(TASK TO COMPLETE) Copy the data exactly from the line that contains "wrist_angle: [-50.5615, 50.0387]" through the line that contains "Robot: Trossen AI", keeping both end lines and leaving out everything else.

(SUPPLIED INFORMATION)
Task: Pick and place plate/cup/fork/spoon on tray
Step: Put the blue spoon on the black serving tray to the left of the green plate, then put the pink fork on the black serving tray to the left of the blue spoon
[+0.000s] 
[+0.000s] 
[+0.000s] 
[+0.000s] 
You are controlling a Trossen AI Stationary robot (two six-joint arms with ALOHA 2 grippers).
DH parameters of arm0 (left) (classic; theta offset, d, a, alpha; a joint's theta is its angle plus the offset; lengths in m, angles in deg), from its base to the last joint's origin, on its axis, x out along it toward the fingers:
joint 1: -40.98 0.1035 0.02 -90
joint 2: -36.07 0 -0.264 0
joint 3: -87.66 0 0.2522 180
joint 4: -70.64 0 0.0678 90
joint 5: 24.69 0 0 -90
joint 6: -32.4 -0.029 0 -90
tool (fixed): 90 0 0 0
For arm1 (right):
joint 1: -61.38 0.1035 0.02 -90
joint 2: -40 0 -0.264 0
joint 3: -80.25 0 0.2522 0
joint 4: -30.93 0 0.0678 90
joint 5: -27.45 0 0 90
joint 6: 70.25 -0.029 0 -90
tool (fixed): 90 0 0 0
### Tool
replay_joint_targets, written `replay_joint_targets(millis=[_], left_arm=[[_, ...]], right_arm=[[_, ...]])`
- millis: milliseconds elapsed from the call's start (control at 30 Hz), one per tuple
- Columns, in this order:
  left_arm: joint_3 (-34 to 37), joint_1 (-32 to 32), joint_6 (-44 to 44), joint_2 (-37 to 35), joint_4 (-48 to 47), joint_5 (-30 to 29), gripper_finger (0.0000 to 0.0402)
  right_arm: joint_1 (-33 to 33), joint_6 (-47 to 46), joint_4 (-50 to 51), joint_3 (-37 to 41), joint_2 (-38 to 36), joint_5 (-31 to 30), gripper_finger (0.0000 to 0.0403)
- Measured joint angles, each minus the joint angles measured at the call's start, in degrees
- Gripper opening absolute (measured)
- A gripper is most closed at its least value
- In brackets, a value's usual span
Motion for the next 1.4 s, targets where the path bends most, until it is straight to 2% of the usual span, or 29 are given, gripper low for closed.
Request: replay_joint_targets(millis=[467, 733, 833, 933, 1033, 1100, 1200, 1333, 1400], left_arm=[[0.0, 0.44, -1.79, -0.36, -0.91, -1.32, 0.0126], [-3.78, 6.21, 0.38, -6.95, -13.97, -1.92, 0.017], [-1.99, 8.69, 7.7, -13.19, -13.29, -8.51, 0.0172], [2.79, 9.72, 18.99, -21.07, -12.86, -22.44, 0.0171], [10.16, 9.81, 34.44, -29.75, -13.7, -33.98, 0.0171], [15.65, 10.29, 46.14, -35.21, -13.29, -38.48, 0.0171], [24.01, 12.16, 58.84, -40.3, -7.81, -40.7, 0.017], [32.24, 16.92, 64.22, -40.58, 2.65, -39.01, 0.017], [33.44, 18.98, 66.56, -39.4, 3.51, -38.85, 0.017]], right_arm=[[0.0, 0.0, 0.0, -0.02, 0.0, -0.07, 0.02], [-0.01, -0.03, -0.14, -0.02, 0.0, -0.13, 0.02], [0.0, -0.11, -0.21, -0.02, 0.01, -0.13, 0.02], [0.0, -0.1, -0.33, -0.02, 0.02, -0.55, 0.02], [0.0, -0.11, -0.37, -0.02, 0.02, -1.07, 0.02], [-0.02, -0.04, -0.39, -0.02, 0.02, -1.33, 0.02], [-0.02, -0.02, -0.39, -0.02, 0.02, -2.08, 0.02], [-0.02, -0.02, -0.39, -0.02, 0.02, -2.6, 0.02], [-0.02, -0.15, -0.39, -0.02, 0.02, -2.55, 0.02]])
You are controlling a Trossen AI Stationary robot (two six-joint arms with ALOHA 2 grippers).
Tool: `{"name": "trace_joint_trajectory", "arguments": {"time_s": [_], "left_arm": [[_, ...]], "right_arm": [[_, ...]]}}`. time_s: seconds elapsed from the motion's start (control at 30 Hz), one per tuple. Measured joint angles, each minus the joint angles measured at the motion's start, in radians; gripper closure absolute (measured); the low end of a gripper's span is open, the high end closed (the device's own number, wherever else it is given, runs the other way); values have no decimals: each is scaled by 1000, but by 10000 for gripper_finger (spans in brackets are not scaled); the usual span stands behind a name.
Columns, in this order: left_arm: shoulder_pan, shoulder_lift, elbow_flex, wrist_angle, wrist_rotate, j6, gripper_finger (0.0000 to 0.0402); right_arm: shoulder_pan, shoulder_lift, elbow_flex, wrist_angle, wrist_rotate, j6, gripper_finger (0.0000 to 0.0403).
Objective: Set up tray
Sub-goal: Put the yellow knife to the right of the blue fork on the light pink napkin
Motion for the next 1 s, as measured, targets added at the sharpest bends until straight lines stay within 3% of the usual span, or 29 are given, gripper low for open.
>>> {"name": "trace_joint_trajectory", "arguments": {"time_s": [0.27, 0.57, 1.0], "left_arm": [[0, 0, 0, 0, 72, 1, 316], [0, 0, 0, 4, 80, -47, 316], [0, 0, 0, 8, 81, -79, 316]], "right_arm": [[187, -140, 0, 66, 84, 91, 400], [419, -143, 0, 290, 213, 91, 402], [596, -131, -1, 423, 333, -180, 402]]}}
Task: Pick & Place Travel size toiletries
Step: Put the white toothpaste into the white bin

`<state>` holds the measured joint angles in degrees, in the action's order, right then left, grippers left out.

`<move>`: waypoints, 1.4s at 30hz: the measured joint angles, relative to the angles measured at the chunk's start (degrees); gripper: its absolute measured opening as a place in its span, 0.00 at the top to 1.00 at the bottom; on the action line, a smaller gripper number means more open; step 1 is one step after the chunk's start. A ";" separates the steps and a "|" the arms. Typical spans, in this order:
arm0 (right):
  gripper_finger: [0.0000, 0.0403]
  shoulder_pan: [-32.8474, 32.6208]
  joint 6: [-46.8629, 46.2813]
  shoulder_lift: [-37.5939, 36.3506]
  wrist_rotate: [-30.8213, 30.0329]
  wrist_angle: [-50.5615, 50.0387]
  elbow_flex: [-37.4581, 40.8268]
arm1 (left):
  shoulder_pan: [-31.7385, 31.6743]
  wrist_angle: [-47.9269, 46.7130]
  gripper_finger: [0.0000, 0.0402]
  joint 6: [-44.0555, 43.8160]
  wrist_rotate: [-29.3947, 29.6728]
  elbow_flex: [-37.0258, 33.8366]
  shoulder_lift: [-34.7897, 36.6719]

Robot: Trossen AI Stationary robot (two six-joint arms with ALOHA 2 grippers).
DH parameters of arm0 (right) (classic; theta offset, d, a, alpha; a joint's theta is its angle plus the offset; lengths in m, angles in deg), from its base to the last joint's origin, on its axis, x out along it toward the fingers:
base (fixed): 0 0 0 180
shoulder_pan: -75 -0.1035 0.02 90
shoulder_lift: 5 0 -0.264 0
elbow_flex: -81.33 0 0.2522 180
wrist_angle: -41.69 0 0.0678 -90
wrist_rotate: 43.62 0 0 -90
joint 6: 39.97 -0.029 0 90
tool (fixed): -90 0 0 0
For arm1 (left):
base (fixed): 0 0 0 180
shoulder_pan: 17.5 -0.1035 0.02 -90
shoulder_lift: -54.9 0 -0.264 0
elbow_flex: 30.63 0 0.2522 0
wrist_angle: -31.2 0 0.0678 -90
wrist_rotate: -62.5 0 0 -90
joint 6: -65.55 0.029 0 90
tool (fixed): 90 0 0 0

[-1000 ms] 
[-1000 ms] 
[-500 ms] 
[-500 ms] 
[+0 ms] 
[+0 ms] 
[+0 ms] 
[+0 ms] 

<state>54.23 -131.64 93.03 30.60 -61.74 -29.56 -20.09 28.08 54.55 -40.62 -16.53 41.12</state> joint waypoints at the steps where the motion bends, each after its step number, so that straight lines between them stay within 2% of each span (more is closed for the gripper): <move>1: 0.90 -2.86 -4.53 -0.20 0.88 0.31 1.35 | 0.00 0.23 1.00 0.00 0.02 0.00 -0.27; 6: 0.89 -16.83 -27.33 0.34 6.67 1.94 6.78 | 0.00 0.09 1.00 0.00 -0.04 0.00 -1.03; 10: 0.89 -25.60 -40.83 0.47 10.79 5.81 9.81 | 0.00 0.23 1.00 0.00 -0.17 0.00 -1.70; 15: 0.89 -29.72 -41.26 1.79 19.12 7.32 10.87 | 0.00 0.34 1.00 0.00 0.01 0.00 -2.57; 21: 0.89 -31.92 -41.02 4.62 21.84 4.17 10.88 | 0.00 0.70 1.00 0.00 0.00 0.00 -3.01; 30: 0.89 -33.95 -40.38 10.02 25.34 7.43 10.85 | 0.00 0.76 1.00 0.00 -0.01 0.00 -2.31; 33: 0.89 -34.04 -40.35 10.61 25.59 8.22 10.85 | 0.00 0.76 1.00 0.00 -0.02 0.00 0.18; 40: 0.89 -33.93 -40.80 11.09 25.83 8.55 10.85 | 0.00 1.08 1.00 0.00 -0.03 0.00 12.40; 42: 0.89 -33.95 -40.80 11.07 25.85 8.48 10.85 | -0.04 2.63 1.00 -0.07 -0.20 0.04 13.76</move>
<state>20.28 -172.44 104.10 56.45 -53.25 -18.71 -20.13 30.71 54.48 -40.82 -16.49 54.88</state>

(RESULT OF THE TASK)
  wrist_angle: [-50.5615, 50.0387]
  elbow_flex: [-37.4581, 40.8268]
arm1 (left):
  shoulder_pan: [-31.7385, 31.6743]
  wrist_angle: [-47.9269, 46.7130]
  gripper_finger: [0.0000, 0.0402]
  joint 6: [-44.0555, 43.8160]
  wrist_rotate: [-29.3947, 29.6728]
  elbow_flex: [-37.0258, 33.8366]
  shoulder_lift: [-34.7897, 36.6719]

Robot: Trossen AI Stationary robot (two six-joint arms with ALOHA 2 grippers).

There's nothing else to the answer.